Originally Posted by *ann_of_loxley* 
I would be a bit more concerned about the parents who actually can forget their children are in the car... How could you forget?!

It happens quite often actually. I personally think some of it stems from the busy lives people have these days.

I locked my kids in the car last summer on a 75 degree day. I didn't forget them, just locked the keys in. It was one of the worst things that's ever happened to me as a mom. I will always make sure I'm holding my keys from now on when I shut the door.

I wish they'd come up with a safe way to help people remember.


----------



## DahliaRW (Apr 16, 2005)

Quote:


Originally Posted by *ann_of_loxley* 
I would be a bit more concerned about the parents who actually can forget their children are in the car... How could you forget?!

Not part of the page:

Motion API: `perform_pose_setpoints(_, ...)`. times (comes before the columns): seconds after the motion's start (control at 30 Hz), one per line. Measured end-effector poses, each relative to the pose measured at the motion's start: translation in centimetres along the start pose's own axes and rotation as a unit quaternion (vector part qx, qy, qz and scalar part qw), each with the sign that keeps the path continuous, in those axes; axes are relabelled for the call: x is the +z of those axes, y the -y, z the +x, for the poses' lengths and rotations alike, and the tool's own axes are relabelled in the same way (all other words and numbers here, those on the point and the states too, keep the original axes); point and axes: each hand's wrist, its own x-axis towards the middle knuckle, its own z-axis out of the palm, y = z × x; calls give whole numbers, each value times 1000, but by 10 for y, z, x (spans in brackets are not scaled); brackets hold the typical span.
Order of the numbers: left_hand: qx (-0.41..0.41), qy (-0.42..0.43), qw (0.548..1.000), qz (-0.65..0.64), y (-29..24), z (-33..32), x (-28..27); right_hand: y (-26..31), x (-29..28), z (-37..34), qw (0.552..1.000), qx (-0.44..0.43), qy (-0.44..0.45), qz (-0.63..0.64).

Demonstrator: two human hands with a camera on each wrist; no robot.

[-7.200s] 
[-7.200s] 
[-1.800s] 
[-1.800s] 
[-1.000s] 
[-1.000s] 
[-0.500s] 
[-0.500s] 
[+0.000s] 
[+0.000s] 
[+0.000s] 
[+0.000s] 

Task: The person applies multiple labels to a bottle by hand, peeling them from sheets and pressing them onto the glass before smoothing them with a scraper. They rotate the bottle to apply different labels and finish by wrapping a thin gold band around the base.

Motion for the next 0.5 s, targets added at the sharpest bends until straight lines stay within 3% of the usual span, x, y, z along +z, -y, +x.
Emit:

I often wonder if some parents honestly do it on purpose and then pretend it's an accident. I just can't imagine going to work all day and not once thinking about my child and going "hey, did I drop them off at daycare?"


----------



## Keeping up (Apr 7, 2004)

I am one of those parents that forgot their child in a car - OK it was only for 5 minutes but I FORGOT.

Weird thing, as I was driving that day - down to pick up my older two children (the one forgotten was the third, when he was an infant), I thought to myself - how does anyone ever forget their child in a car? How could they be so absent-minded. Three minutes later, I forgot my child in the car. I got distracted, was in a hurry, eager to see my older children - and I forgot. To this day, I am baffled how it happened.

[It was in a temperature controlled garage, and I remember just as I was picking up one of the kiddos at daycare. He was sound asleep in the car.]

I now do everything in sequence so as not to mess up. I am particularily afraid of not having a child in the car when I move it (and thus run over the child). I count heads before that car is moved each and every time. I don't close the back hatch of the minivan where I put the stroller until I know all kiddos are properly buckled in. I also drop off kiddos in a certain order at daycare - then circle back and count heads. I little obsessive but I know - one absent thought, and something horrible could happen.

[My parents also forgot I was in the backseat when I was four - my father drove me mid-way to work, where my mother, who worked nights as a nurse, would meet him, and bring me home. My father just kept on driving that day - got to work, realized I was in the back seat and turned around to go meet my mom.]

Regardless - the device does seem odd.


----------



## DahliaRW (Apr 16, 2005)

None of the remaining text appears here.